##### EXTRACTED MATERIAL #####
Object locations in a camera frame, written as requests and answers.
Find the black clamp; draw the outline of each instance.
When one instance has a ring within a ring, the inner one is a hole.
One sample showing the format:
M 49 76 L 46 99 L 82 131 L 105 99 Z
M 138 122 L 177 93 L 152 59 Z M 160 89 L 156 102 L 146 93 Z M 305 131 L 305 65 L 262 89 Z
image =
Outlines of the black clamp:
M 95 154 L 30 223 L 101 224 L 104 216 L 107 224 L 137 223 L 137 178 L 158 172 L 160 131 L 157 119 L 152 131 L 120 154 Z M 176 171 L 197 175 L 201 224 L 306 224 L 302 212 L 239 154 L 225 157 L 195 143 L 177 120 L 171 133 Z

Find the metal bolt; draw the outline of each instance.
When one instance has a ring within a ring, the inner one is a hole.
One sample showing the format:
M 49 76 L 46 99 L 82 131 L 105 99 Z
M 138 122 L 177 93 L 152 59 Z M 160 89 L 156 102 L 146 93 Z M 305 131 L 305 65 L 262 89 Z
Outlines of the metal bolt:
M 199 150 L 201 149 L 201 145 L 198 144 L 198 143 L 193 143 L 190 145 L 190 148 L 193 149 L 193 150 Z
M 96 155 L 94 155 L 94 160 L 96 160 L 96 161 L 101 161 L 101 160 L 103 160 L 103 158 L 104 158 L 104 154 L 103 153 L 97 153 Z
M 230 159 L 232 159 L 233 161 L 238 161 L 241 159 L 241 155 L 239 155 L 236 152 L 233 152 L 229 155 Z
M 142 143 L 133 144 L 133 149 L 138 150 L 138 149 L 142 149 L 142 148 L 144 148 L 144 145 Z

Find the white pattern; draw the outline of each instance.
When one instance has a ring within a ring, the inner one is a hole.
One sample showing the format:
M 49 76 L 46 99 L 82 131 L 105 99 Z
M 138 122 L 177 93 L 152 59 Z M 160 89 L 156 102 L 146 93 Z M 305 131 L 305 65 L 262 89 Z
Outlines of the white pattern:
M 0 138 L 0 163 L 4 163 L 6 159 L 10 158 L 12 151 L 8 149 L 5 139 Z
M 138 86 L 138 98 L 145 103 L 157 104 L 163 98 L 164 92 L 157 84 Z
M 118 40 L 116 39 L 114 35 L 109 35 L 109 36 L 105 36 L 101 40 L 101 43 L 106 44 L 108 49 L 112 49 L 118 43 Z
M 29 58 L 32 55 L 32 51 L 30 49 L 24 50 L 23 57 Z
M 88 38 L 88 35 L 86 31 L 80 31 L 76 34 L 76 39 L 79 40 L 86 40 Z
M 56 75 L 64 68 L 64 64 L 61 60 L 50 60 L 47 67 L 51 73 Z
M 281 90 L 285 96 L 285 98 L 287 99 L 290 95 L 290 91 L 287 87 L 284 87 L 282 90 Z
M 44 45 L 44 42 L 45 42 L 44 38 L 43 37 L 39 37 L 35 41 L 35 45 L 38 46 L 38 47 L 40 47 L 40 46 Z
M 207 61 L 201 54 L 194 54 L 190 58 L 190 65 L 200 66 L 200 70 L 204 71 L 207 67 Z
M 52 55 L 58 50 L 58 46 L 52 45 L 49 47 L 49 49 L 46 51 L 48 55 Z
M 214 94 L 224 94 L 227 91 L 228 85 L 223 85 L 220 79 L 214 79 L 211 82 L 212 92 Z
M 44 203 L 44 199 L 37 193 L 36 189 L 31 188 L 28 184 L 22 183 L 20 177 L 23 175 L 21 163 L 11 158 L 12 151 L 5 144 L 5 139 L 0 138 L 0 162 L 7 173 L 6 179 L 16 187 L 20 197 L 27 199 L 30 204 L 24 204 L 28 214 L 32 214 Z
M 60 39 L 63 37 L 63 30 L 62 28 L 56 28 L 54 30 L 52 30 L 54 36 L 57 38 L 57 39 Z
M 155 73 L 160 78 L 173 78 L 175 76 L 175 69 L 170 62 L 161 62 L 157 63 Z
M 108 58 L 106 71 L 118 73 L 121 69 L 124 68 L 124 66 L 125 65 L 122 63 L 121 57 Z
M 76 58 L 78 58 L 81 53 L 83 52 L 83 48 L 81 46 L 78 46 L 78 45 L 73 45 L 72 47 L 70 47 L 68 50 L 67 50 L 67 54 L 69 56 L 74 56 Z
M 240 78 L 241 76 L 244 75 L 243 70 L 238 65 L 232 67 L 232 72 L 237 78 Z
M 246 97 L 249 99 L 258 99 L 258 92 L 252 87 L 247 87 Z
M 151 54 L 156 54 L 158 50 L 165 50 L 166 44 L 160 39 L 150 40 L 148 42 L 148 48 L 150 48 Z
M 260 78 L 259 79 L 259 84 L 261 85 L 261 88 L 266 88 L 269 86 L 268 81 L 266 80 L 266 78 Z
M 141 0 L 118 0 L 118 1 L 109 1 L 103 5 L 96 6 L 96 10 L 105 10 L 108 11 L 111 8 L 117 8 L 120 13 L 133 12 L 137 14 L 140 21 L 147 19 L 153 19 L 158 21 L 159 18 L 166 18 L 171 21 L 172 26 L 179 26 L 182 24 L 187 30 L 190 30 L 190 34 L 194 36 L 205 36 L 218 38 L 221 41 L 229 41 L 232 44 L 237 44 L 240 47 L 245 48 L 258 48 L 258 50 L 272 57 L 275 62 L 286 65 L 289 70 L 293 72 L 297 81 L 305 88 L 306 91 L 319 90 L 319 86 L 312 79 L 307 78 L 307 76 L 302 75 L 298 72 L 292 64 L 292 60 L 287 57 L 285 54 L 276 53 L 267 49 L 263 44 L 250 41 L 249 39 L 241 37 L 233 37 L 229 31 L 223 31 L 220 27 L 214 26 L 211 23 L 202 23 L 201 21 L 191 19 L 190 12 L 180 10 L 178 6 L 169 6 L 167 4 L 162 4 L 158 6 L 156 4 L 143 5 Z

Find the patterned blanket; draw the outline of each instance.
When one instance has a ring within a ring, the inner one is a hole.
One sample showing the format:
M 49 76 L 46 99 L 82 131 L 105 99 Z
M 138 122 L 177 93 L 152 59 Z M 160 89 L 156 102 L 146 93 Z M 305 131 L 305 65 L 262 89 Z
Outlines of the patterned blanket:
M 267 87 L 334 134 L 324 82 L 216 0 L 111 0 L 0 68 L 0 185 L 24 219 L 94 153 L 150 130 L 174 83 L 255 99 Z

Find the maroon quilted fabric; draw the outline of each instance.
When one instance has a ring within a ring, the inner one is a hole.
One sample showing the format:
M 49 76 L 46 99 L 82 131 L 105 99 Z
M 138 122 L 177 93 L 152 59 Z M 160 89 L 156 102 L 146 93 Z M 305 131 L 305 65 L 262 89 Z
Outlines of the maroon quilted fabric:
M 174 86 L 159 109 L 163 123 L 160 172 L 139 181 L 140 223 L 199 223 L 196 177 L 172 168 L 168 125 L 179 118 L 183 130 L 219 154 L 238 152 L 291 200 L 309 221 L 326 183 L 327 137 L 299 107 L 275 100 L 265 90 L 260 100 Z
#####
*WORK ITEM*
Using the data above, repeat every line exactly.

*WORKED SOLUTION*
Object locations in a camera frame, written as requests and answers.
Find the black clamp; draw the outline of each instance.
When one instance has a ring within a ring, the inner one is a hole.
One sample showing the format:
M 49 76 L 46 99 L 82 131 L 105 99 Z
M 138 122 L 177 93 L 152 59 Z M 160 89 L 156 102 L 146 93 Z M 305 131 L 305 65 L 262 89 Z
image =
Outlines of the black clamp:
M 95 154 L 30 223 L 101 224 L 104 216 L 107 224 L 137 223 L 137 178 L 158 172 L 160 131 L 157 119 L 152 131 L 120 154 Z M 176 171 L 197 175 L 201 224 L 306 224 L 302 212 L 239 154 L 225 157 L 195 143 L 177 120 L 171 133 Z

Find the metal bolt; draw the outline of each instance.
When one instance has a ring within a ring, the inner one is a hole.
One sample showing the format:
M 49 76 L 46 99 L 82 131 L 105 99 Z
M 138 122 L 177 93 L 152 59 Z M 160 89 L 156 102 L 146 93 Z M 305 131 L 305 65 L 262 89 Z
Outlines of the metal bolt:
M 199 150 L 201 149 L 201 145 L 198 144 L 198 143 L 193 143 L 190 145 L 190 148 L 193 149 L 193 150 Z
M 96 155 L 94 155 L 94 160 L 96 160 L 96 161 L 101 161 L 101 160 L 103 160 L 103 158 L 104 158 L 104 154 L 103 153 L 97 153 Z
M 230 159 L 232 159 L 233 161 L 238 161 L 241 159 L 241 155 L 239 155 L 236 152 L 233 152 L 229 155 Z
M 142 143 L 133 144 L 133 149 L 138 150 L 138 149 L 142 149 L 142 148 L 144 148 L 144 145 Z

Find the white pattern; draw the outline of each instance.
When one instance has a ring within a ring, the inner one is a hole.
One sample showing the format:
M 49 76 L 46 99 L 82 131 L 105 99 Z
M 138 122 L 177 93 L 152 59 Z M 160 89 L 156 102 L 146 93 Z M 305 131 L 305 65 L 262 89 Z
Outlines of the white pattern:
M 0 138 L 0 163 L 4 163 L 6 159 L 10 158 L 12 151 L 8 149 L 5 139 Z
M 138 86 L 138 98 L 145 103 L 157 104 L 163 98 L 164 92 L 157 84 Z
M 118 40 L 116 39 L 114 35 L 109 35 L 109 36 L 105 36 L 101 40 L 101 43 L 106 44 L 108 49 L 112 49 L 118 43 Z
M 29 58 L 32 55 L 32 51 L 30 49 L 24 50 L 23 57 Z
M 88 38 L 88 35 L 86 31 L 80 31 L 76 34 L 76 39 L 79 40 L 86 40 Z
M 56 75 L 64 68 L 64 64 L 61 60 L 50 60 L 47 67 L 51 73 Z
M 281 90 L 285 96 L 285 98 L 287 99 L 290 95 L 290 91 L 287 87 L 284 87 L 282 90 Z
M 44 45 L 44 42 L 45 42 L 44 38 L 43 37 L 39 37 L 35 41 L 35 45 L 38 46 L 38 47 L 40 47 L 40 46 Z
M 207 61 L 201 54 L 194 54 L 190 58 L 190 65 L 200 66 L 200 70 L 204 71 L 207 67 Z
M 52 55 L 58 50 L 58 46 L 52 45 L 49 47 L 49 49 L 46 51 L 48 55 Z
M 214 94 L 224 94 L 227 91 L 228 85 L 223 85 L 220 79 L 214 79 L 211 82 L 212 92 Z
M 44 203 L 44 199 L 37 193 L 36 189 L 31 188 L 28 184 L 22 183 L 20 177 L 23 175 L 21 163 L 11 158 L 12 151 L 5 144 L 5 139 L 0 138 L 0 162 L 7 173 L 6 179 L 16 187 L 20 197 L 27 199 L 30 204 L 24 204 L 28 214 L 32 214 Z
M 60 39 L 63 37 L 63 30 L 62 28 L 56 28 L 54 30 L 52 30 L 54 36 L 57 38 L 57 39 Z
M 155 73 L 160 78 L 173 78 L 175 76 L 175 69 L 170 62 L 161 62 L 157 63 Z
M 108 58 L 106 71 L 118 73 L 121 69 L 124 68 L 124 66 L 125 65 L 122 63 L 121 57 Z
M 76 58 L 78 58 L 81 53 L 83 52 L 83 48 L 81 46 L 78 46 L 78 45 L 73 45 L 72 47 L 70 47 L 68 50 L 67 50 L 67 54 L 69 56 L 74 56 Z
M 240 78 L 241 76 L 244 75 L 243 70 L 238 65 L 232 67 L 232 72 L 237 78 Z
M 246 97 L 249 99 L 258 99 L 258 92 L 252 87 L 247 87 Z
M 151 54 L 156 54 L 158 50 L 165 50 L 166 44 L 160 39 L 150 40 L 148 42 L 148 48 L 150 48 Z
M 260 78 L 259 79 L 259 84 L 261 85 L 261 88 L 266 88 L 269 86 L 268 81 L 266 80 L 266 78 Z
M 141 0 L 118 0 L 118 1 L 109 1 L 103 5 L 96 6 L 96 10 L 105 10 L 108 11 L 111 8 L 117 8 L 120 13 L 133 12 L 137 14 L 140 21 L 147 19 L 153 19 L 158 21 L 159 18 L 166 18 L 171 21 L 172 26 L 179 26 L 182 24 L 187 30 L 190 30 L 190 34 L 194 36 L 205 36 L 218 38 L 221 41 L 229 41 L 232 44 L 237 44 L 240 47 L 245 48 L 258 48 L 258 50 L 272 57 L 275 62 L 286 65 L 289 70 L 293 72 L 297 81 L 305 88 L 306 91 L 319 90 L 319 86 L 312 79 L 307 78 L 307 76 L 302 75 L 298 72 L 292 64 L 292 60 L 287 57 L 285 54 L 276 53 L 267 49 L 263 44 L 250 41 L 249 39 L 241 37 L 233 37 L 229 31 L 223 31 L 220 27 L 214 26 L 211 23 L 202 23 L 201 21 L 191 19 L 190 12 L 180 10 L 178 6 L 169 6 L 167 4 L 162 4 L 158 6 L 156 4 L 143 5 Z

Find the patterned blanket; draw the outline of each instance.
When one instance has a ring within a ring, the inner one is a hole.
One sample showing the format:
M 49 76 L 46 99 L 82 131 L 105 99 Z
M 138 122 L 177 93 L 152 59 Z M 160 89 L 156 102 L 146 93 Z M 305 131 L 305 65 L 262 89 Z
Outlines of the patterned blanket:
M 267 87 L 334 134 L 324 82 L 216 0 L 111 0 L 0 68 L 0 185 L 24 219 L 94 153 L 150 130 L 174 83 L 255 99 Z

Find the maroon quilted fabric; draw the outline of each instance.
When one instance has a ring within a ring, the inner one is a hole.
One sample showing the format:
M 49 76 L 46 99 L 82 131 L 105 99 Z
M 138 122 L 177 93 L 152 59 Z M 160 89 L 156 102 L 146 93 Z M 305 131 L 305 65 L 262 89 Z
Outlines of the maroon quilted fabric:
M 174 86 L 159 109 L 163 123 L 160 172 L 139 181 L 140 223 L 199 223 L 196 177 L 172 168 L 168 125 L 179 118 L 183 130 L 219 154 L 238 152 L 291 200 L 309 221 L 326 183 L 327 137 L 299 107 L 275 100 L 265 90 L 260 100 Z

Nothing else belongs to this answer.